Give the records below again in full, exactly as written, but without any images.

§ §

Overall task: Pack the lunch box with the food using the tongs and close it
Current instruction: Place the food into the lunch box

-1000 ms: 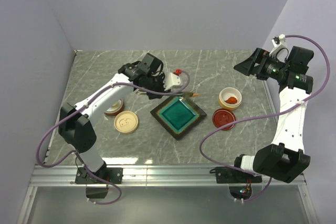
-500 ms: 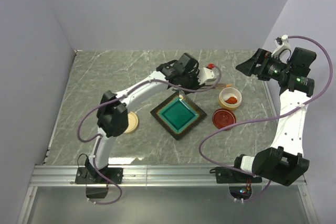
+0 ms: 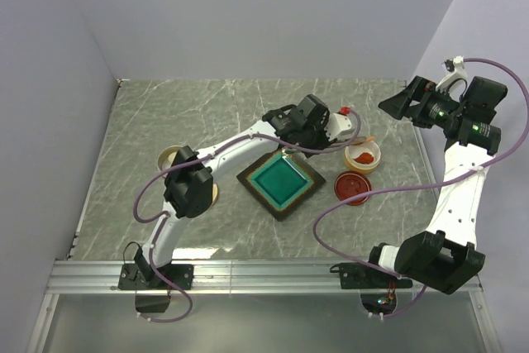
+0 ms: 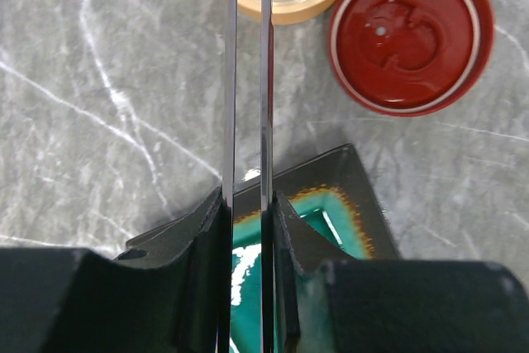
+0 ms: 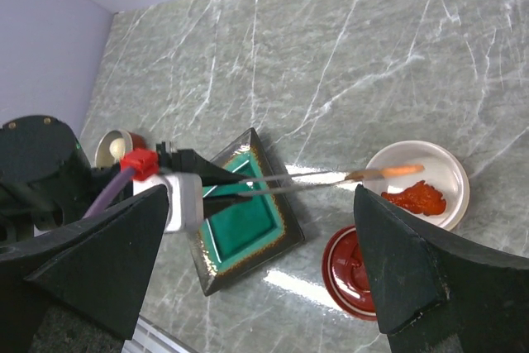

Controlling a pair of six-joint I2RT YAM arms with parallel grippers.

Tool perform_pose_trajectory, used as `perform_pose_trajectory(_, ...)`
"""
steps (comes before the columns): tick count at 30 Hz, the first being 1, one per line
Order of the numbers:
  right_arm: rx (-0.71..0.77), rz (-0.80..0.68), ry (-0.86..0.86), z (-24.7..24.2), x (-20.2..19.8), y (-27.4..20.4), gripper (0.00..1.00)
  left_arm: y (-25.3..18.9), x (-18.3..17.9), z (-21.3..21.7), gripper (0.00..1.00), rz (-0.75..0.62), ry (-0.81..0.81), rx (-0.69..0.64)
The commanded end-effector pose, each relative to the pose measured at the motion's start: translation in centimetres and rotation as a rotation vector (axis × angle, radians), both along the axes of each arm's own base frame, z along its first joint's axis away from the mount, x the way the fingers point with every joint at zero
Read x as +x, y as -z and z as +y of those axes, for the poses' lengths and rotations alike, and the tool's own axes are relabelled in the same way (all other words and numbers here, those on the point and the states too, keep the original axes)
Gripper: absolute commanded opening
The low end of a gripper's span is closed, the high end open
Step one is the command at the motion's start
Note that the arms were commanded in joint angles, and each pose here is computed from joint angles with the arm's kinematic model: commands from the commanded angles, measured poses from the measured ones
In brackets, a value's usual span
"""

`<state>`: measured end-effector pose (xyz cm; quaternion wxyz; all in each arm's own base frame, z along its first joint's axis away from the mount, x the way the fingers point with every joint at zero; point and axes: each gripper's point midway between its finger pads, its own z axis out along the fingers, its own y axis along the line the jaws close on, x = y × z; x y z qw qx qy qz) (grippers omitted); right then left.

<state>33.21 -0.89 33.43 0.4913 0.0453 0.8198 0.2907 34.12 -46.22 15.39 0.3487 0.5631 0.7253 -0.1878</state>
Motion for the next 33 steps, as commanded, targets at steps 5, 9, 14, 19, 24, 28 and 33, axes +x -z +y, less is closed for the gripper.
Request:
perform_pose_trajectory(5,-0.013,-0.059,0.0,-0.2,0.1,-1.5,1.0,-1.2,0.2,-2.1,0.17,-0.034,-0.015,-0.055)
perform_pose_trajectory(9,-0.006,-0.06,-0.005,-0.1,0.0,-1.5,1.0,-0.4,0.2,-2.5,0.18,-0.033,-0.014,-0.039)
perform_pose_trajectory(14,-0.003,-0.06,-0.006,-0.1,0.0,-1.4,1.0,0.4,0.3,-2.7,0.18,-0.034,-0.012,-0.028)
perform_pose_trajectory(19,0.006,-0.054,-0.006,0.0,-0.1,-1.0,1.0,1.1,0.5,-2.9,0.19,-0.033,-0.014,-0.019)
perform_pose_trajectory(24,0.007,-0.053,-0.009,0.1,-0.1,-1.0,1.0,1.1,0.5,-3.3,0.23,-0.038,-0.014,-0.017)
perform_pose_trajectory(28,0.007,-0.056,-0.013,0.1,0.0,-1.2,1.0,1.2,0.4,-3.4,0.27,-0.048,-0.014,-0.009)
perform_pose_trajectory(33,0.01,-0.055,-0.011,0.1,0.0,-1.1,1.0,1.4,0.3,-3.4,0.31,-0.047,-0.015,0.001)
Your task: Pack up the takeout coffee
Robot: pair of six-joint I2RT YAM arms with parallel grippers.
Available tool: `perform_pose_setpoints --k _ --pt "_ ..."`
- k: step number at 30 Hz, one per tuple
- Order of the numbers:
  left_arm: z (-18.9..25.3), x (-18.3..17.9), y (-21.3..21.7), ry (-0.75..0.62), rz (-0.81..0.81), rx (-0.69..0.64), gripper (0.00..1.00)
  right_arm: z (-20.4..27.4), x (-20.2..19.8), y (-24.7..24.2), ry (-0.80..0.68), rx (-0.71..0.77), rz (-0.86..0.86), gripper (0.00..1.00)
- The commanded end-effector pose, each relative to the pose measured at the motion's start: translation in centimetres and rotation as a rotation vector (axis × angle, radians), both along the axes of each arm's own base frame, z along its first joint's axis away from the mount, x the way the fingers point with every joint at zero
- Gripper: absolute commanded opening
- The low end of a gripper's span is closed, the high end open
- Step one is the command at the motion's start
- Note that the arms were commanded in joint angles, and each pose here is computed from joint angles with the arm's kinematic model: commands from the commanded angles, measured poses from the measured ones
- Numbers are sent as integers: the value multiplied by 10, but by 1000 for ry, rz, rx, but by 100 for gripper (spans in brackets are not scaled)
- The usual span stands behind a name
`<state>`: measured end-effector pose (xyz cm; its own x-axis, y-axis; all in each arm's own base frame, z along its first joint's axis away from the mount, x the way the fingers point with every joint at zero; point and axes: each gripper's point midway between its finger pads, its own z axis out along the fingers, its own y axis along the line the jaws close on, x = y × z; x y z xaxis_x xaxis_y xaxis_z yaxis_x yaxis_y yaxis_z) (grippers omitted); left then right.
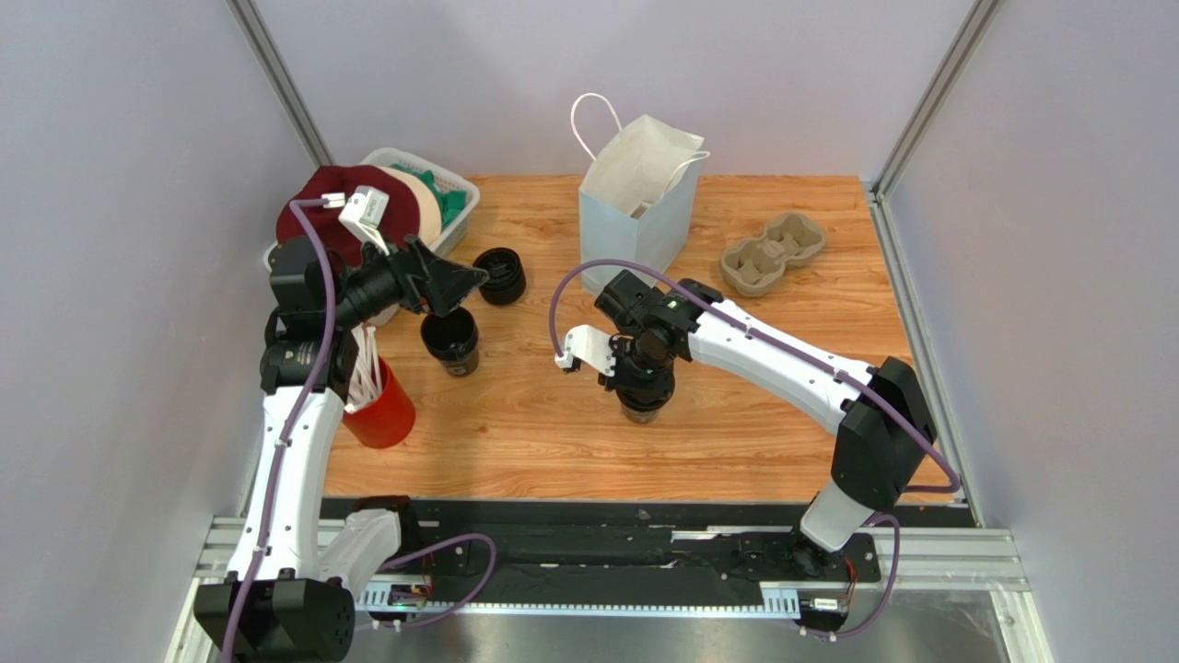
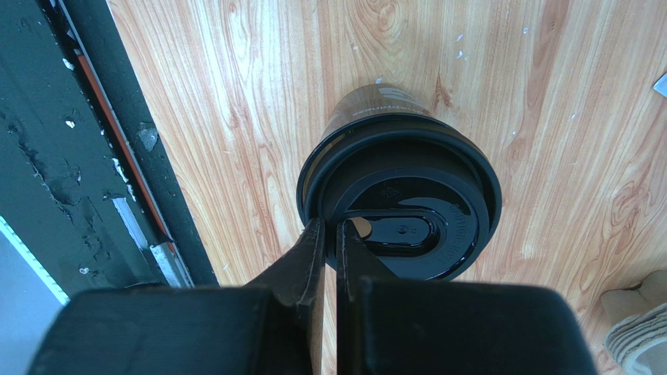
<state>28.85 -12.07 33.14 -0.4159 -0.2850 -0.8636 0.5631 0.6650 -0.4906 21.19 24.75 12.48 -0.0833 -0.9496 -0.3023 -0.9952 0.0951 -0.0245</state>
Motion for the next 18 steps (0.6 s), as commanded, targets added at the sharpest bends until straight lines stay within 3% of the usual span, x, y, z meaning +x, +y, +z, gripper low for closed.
perform_pose_setpoints --k 1,18 --pt "9 -1 2 -47 1 -1 96 9 1 8 -24 48 6 0" --pt "7 -1 2 -42 0 -4 96 6 1 9 -24 41 13 0"
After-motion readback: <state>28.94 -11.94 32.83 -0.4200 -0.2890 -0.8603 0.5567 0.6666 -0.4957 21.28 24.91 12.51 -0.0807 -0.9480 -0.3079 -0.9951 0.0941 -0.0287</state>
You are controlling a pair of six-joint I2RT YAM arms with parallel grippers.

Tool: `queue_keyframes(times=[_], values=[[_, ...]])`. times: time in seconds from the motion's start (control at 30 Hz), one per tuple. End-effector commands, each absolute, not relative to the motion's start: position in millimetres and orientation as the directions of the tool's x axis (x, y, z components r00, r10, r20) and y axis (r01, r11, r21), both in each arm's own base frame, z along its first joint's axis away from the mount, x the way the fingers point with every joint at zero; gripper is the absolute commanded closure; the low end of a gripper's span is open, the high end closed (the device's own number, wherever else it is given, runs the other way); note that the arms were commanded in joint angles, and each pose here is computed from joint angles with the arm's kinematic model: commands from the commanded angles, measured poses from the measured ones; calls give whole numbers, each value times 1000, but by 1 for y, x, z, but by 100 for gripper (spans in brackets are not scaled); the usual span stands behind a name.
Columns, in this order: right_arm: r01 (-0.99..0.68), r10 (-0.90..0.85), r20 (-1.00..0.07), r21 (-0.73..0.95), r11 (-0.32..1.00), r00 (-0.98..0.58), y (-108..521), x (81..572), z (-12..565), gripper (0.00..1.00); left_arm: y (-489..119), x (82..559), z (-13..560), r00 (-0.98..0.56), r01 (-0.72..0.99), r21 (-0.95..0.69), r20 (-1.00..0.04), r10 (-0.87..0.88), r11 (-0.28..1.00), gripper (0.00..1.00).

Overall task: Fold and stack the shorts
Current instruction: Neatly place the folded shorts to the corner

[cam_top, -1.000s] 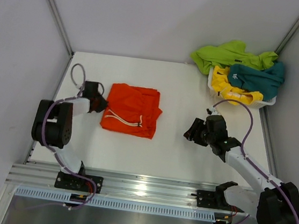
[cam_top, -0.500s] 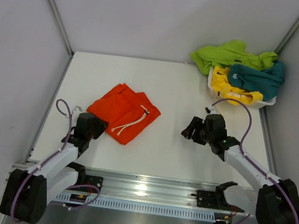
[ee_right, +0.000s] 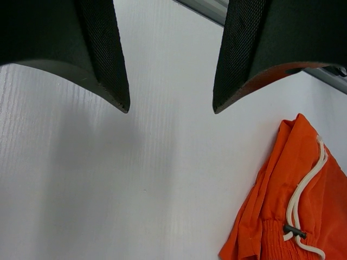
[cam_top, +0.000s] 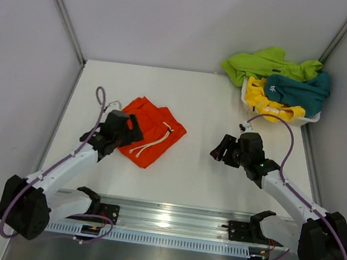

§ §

# Output of the exercise
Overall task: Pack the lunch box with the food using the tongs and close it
Current instruction: Place the food into the lunch box

-1000 ms: 
-500 ms: 
+0 ms: 
+0 ms: 
+0 ms: 

Controlling a pair of six-joint I2RT YAM arms with parallel grippers.

Tool perform_pose_trajectory, used as `perform_pose_trajectory(_, ...)`
"""
steps (comes before the columns): tick count at 30 Hz, the first being 1, one per line
Order of the numbers:
  right_arm: rx (-0.71..0.77), rz (-0.80..0.68), ry (-0.86..0.86), z (-24.7..24.2), x (-20.2..19.8), y (-27.4..20.4), gripper (0.00..1.00)
  left_arm: y (-25.3..18.9), x (-18.3..17.9), z (-21.3..21.7), gripper (0.00..1.00), rz (-0.75..0.62), ry (-0.81..0.81), rx (-0.69..0.64)
The commanded end-effector pose, each relative to the pose measured at the motion's start: translation in centimetres and rotation as a rotation vector (axis × angle, radians), both along the axes of each arm's own base frame, z along its first joint's axis away from the mount, x the way the fingers point with every joint at zero
Read x as +x, y as -z and z as +y of those axes, for the poses' lengths and rotations alike, and the tool's own axes are relabelled in the same way (all other words and numbers here, those on the point and the states too, keep the original axes)
Gripper: absolute commanded opening
The low end of a gripper's span is closed, the high end open
Step one is the command at the motion's start
Note that the arms were commanded in joint angles, and each pose here is computed from joint angles with the arm's kinematic model: commands from the commanded angles, measured poses from the measured ones
In brackets, a value's usual span
"""

`<state>`: measured end-effector pose (xyz cm; quaternion wxyz; all in each arm's own base frame, z along its first joint's axis away from the mount, x the way the fingers point with every joint at zero; point and axes: each gripper's point midway between its finger pads, its own z axis out along the fingers, its own y axis along the line the jaws close on, x = y × z; x y z qw qx qy qz) (grippers omitted); right then left.

<state>33.21 -0.89 33.43 0.4913 0.0453 0.8198 0.2907 34.12 -46.22 15.39 0.3487 0.5631 0.7253 -0.1878</state>
Motion for the next 33 steps, as commanded, targets at steps 5, 9, 14, 19, 24, 28 and 33, axes +x -z +y, less is closed for the gripper.
Request:
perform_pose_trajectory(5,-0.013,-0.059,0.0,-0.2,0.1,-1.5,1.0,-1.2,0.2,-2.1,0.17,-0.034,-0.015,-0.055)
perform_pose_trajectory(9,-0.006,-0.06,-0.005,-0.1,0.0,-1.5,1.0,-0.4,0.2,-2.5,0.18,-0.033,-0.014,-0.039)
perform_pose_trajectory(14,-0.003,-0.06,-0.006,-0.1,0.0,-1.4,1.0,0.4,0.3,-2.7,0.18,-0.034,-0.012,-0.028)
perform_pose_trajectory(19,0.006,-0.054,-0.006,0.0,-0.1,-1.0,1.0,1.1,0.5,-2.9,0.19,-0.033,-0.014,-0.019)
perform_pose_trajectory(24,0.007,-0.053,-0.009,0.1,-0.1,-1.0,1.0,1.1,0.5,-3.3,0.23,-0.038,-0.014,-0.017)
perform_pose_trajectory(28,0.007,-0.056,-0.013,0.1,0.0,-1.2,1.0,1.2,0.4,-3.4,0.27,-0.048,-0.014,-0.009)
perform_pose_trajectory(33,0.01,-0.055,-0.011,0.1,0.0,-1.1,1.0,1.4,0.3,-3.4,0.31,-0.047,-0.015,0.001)
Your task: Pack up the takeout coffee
Robot: pair of six-joint I2RT YAM arms with parallel grippers.
Available tool: `perform_pose_setpoints --k _ --pt "_ ..."`
- k: step number at 30 Hz, one per tuple
- Order of the numbers:
  left_arm: z (-18.9..25.3), x (-18.3..17.9), y (-21.3..21.7), ry (-0.75..0.62), rz (-0.81..0.81), rx (-0.69..0.64), gripper (0.00..1.00)
  right_arm: z (-20.4..27.4), x (-20.2..19.8), y (-24.7..24.2), ry (-0.80..0.68), rx (-0.71..0.77), rz (-0.86..0.86), gripper (0.00..1.00)
- The commanded end-effector pose, each relative to the pose measured at the motion's start: translation in centimetres and rotation as a rotation vector (axis × angle, radians), both along the axes of each arm's own base frame, z along its first joint's axis away from the mount, x the way the fingers point with every joint at zero
- Gripper: absolute commanded opening
- The low end of a gripper's span is closed, the high end open
- Step one is the command at the motion's start
- Note that the arms were commanded in joint angles, and each pose here is computed from joint angles with the arm's kinematic model: commands from the commanded angles, measured poses from the measured ones
- Numbers are sent as integers: the value multiplied by 10, but by 1000 for ry, rz, rx, but by 100 for gripper (spans in brackets are not scaled)
- The usual span stands behind a name
`<state>`: measured end-effector pose (xyz cm; its own x-axis, y-axis; all in each arm's own base frame, z along its first joint's axis away from the mount, x the way the fingers point with every joint at zero; point and axes: each gripper's point midway between its finger pads, its own z axis out along the fingers, its own y axis along the line the jaws close on, x = y × z; x y z xaxis_x xaxis_y xaxis_z yaxis_x yaxis_y yaxis_z) (grippers omitted); left then right.
<state>28.85 -12.07 33.14 -0.4159 -0.2850 -0.8636 0.5631 0.6650 -0.4906 21.19 24.75 12.48 -0.0833 -0.9496 -0.3023 -0.9952 0.0951 -0.0245</state>
Motion for the next 18 steps (0.6 s), as commanded, targets added at the sharpest bends until straight lines stay within 3% of the usual span, x, y, z meaning +x, +y, +z, gripper low for closed.
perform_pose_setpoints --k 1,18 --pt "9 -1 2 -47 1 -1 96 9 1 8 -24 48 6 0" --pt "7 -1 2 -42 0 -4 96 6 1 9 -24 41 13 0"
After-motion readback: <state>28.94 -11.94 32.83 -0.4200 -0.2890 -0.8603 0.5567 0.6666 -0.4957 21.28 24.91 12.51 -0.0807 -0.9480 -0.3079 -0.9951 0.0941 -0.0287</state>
You are controlling a pair of six-joint I2RT YAM arms with parallel grippers.

Tool: `queue_keyframes(times=[_], values=[[_, ...]])`. times: time in seconds from the motion's start (control at 30 Hz), one per tuple. End-effector commands, each absolute, not relative to the motion's start: position in millimetres and orientation as the directions of the tool's x axis (x, y, z components r00, r10, r20) and y axis (r01, r11, r21), both in each arm's own base frame, z along its first joint's axis away from the mount, x the way the fingers point with every joint at zero; gripper is the absolute commanded closure; the low end of a gripper's span is open, the high end closed (the device's own number, wherever else it is given, runs the other way); note that the arms were commanded in joint angles, and each pose here is computed from joint angles with the arm's kinematic model: commands from the commanded angles, measured poses from the measured ones; calls give whole numbers, each value times 1000, but by 1 for y, x, z, but by 100 for gripper (spans in brackets are not scaled); the usual span stands behind a name.
Columns, in this order: right_arm: r01 (-0.99..0.68), r10 (-0.90..0.85), r20 (-1.00..0.07), r21 (-0.73..0.95), r11 (-0.32..1.00), r00 (-0.98..0.58), y (-108..521), x (81..572), z (-12..565), gripper (0.00..1.00); left_arm: y (-489..119), x (82..559), z (-13..560), r00 (-0.98..0.56), r01 (-0.72..0.99), r21 (-0.95..0.69), r20 (-1.00..0.04), r10 (-0.87..0.88), r11 (-0.28..1.00), gripper (0.00..1.00).

Overall task: Fold and stack the shorts
Current instruction: Neatly place the folded shorts to the corner

[cam_top, -1.000s] 
[cam_top, -0.500s] 
[ee_right, +0.000s] 
[cam_top, +0.000s] 

That wraps up the answer.